### BRIEF:
Give only the number of lines in the listing below where the string "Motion" occurs.

### GIVEN MATERIAL:

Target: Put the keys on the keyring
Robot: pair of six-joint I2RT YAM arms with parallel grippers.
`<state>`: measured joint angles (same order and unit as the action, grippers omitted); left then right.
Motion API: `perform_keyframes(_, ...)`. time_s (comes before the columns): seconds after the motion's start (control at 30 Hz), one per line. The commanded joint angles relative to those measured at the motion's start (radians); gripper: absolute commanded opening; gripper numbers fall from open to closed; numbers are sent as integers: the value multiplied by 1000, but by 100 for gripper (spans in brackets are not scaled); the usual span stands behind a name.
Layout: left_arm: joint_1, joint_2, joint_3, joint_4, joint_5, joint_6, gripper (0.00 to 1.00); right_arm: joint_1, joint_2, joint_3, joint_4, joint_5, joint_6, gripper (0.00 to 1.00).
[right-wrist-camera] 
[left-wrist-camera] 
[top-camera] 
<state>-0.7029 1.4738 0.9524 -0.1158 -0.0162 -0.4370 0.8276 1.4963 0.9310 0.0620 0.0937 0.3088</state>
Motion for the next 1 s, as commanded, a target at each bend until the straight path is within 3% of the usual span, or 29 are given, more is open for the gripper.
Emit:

### FINISHED TASK:
2